Write a Successful Book by Focusing Content on Benefit to Readers

Successful books provide benefit to readers.How to Blog a Better Book: Lesson #5

To blog a successful book—one that attracts many readers and subscribers and later many book buyers (and maybe even a publisher)—you must conceive your idea with the “WIIFM Factor” in mind.  The WIIFM factor represents the value your blog and book will add to readers’ lives or how they will cater to readers’ interests and needs. Simply said, your book must focus on providing readers with benefits.

Think of benefits as concrete “things” you will “give” readers in the oosts of your blogged book and later in the pages of your ebook or pbook.

In his book Sell Your Book Like Wildfire: The Writer’s Guide to Marketing and Publicity, Rob Eagar suggests authors remember that people purchase books that appeal to their self-interest. “If you miss this fundamental principle, you will fail to create the sparks needed to sell books like wildfire,” he writes. When potential readers ask what your book is about, he explains, “Actually they are wondering, ‘What’s in it for me if I buy your book? Is it in my best interest to read what you’ve written?”

To blog a better book—a successful book, concentrate on conceiving an idea that provides a huge amount of value to readers. Once you are clear about what benefits your book will provide, you can write about those benefits. You will compose your blogged book, post by post, always keeping your readers’ interests forefront in your mind. Every post will provide a minimum of one benefit to the reader.

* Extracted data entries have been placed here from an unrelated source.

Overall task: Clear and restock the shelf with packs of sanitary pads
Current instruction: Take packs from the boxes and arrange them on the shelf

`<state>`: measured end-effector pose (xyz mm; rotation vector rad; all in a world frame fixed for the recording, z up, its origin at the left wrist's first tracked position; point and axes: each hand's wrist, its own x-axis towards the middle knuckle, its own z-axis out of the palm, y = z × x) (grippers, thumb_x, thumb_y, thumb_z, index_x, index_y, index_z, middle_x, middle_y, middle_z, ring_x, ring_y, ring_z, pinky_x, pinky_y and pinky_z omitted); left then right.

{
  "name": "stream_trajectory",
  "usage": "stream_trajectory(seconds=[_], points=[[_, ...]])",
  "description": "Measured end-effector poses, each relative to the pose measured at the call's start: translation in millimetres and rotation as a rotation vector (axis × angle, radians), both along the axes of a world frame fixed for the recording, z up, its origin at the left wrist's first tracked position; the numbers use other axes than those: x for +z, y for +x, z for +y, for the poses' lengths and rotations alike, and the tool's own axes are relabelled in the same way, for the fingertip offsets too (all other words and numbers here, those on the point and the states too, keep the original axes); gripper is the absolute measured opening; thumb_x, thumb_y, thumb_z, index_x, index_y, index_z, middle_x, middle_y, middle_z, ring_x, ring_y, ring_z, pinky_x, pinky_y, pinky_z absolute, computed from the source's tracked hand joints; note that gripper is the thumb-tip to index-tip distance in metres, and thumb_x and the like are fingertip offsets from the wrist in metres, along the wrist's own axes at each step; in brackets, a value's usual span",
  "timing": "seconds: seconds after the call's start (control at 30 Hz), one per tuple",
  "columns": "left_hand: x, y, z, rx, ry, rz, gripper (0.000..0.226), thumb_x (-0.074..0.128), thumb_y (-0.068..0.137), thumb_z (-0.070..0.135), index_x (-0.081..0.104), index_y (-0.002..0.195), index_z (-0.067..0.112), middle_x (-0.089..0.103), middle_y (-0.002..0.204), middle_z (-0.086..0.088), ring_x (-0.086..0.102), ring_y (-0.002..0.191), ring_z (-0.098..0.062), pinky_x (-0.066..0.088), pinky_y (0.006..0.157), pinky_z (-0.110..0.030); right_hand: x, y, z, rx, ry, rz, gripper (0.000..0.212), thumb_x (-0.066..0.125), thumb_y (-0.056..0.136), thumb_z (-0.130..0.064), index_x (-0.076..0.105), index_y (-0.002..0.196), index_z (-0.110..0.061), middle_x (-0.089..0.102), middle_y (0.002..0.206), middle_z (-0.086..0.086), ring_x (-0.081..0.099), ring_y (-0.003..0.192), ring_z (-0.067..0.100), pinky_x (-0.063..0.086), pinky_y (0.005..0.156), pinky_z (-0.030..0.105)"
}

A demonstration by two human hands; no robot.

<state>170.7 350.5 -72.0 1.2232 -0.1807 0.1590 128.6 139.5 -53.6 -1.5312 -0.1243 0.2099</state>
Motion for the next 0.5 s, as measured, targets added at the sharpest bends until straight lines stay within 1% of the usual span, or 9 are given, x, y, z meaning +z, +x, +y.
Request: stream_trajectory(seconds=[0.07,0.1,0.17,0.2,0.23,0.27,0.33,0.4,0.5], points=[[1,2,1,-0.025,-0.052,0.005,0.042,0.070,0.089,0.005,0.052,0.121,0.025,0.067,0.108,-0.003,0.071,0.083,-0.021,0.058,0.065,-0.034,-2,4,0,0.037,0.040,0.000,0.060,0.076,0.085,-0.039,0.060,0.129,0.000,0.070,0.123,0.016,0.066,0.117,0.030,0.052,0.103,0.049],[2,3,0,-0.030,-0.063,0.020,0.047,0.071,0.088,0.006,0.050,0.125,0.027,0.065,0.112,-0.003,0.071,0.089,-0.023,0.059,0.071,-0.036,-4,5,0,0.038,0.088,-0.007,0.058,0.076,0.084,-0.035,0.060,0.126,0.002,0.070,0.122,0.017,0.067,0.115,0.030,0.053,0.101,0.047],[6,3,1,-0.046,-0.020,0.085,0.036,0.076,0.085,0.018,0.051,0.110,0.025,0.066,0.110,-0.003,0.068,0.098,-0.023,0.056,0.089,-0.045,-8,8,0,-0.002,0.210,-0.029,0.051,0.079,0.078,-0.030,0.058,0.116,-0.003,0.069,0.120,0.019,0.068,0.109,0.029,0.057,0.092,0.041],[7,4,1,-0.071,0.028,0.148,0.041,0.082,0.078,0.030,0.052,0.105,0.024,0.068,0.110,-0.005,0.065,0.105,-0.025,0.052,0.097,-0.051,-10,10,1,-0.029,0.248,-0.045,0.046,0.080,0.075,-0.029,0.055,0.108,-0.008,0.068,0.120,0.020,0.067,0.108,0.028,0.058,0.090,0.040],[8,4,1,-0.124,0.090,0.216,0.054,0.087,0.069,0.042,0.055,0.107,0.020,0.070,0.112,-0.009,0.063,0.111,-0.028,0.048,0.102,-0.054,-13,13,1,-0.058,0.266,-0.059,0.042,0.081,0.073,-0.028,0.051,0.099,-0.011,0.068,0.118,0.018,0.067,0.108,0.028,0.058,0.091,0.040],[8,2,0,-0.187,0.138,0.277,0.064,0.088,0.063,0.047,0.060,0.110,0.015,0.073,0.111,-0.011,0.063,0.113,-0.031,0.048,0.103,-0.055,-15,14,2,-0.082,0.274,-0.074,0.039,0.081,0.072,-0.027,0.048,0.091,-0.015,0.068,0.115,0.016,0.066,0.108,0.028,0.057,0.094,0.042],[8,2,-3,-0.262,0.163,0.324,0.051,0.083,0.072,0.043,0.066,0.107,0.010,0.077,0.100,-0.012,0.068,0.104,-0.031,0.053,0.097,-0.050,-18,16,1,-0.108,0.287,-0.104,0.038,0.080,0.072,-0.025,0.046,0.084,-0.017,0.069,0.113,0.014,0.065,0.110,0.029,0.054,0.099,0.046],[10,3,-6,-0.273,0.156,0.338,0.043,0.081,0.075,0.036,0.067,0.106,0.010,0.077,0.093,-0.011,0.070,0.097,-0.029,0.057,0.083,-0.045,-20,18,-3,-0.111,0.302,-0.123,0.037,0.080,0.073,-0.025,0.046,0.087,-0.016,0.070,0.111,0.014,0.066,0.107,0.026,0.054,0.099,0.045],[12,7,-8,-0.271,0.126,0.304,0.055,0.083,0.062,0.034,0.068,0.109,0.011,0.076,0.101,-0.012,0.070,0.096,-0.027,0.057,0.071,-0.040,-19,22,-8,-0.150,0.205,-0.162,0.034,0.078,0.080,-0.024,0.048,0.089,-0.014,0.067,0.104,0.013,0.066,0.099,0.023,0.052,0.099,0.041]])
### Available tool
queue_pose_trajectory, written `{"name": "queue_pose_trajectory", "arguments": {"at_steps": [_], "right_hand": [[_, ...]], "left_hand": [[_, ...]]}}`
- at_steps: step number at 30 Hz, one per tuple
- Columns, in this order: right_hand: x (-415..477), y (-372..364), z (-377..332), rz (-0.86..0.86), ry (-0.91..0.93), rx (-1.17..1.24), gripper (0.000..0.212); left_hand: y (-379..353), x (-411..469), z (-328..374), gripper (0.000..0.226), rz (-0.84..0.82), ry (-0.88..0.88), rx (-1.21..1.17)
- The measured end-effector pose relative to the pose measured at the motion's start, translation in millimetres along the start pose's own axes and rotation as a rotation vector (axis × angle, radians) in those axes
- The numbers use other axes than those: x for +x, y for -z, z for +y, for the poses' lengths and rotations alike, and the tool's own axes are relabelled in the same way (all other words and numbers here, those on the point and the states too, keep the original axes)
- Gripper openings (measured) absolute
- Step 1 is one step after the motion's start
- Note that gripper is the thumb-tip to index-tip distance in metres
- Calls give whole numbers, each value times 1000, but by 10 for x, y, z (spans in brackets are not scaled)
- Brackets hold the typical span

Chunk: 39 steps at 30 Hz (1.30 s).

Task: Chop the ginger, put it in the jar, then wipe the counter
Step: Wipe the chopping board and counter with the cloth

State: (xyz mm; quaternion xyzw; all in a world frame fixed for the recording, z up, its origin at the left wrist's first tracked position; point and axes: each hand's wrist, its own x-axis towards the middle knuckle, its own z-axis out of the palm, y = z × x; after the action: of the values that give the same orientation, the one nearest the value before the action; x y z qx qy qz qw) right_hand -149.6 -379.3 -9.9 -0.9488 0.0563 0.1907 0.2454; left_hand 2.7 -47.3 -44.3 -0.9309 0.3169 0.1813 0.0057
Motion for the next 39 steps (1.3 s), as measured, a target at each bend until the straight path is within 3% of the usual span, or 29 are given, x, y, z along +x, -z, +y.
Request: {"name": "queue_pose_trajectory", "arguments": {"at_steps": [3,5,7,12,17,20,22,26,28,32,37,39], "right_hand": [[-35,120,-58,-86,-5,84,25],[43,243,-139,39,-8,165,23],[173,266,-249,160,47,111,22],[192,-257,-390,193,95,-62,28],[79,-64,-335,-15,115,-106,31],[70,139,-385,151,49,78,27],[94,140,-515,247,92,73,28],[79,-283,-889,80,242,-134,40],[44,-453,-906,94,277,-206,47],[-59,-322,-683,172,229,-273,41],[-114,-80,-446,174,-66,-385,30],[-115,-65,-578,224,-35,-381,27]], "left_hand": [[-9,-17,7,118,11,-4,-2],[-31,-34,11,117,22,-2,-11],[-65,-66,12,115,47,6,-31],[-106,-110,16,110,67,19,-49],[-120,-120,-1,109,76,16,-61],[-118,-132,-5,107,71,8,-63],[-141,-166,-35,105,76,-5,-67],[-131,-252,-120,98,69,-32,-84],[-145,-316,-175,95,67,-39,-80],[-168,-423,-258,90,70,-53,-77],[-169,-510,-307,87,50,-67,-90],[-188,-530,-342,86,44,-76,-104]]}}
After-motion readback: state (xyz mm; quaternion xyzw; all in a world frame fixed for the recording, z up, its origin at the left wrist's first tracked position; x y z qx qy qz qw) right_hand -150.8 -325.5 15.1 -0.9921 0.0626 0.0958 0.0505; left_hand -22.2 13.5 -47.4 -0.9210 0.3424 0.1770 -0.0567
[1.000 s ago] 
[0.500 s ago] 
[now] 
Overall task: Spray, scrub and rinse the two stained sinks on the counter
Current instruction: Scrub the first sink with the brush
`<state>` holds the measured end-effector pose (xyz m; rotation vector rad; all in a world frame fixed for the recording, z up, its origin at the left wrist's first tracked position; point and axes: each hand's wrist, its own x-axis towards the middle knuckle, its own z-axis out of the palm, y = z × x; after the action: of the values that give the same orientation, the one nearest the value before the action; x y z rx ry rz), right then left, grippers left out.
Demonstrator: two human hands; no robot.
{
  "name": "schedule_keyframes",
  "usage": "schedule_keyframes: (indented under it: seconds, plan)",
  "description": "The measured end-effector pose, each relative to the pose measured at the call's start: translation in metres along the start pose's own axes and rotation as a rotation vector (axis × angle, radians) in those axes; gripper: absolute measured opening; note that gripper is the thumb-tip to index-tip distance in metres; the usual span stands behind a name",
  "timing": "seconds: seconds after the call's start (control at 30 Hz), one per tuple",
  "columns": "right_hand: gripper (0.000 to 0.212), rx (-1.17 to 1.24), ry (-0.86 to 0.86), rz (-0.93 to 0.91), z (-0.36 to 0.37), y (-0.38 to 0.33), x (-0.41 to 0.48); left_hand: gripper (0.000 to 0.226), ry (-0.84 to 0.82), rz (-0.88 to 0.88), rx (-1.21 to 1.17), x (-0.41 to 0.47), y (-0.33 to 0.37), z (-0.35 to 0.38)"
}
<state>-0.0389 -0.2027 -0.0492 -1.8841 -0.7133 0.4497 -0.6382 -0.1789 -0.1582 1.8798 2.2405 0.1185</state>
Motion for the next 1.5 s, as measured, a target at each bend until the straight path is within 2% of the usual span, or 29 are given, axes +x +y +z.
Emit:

Determine The Benefits Your Novel Will Provide

Every book can and should provide some sort of value to readers, even if it’s just a belly laugh. Fiction often simply provides entertainment. The benefit of your novel might be:

  • the fabulous journey on which you will take readers
  • a window into lives readers always wanted to lead
  • a look at lives just like those your readers live but in which people find solutions to common or universal problems
  • a trip to a never-before-imagined world

Granted, readers don’t necessarily need the things fiction offers, but they may want them or be interested in them. If you find it difficult to conceive of true benefit from reading fiction, consider Jasinda Wilder’s bestselling novel, Falling Into You. Readers of this story learn how a person can heal  from grief by entering into another relationship.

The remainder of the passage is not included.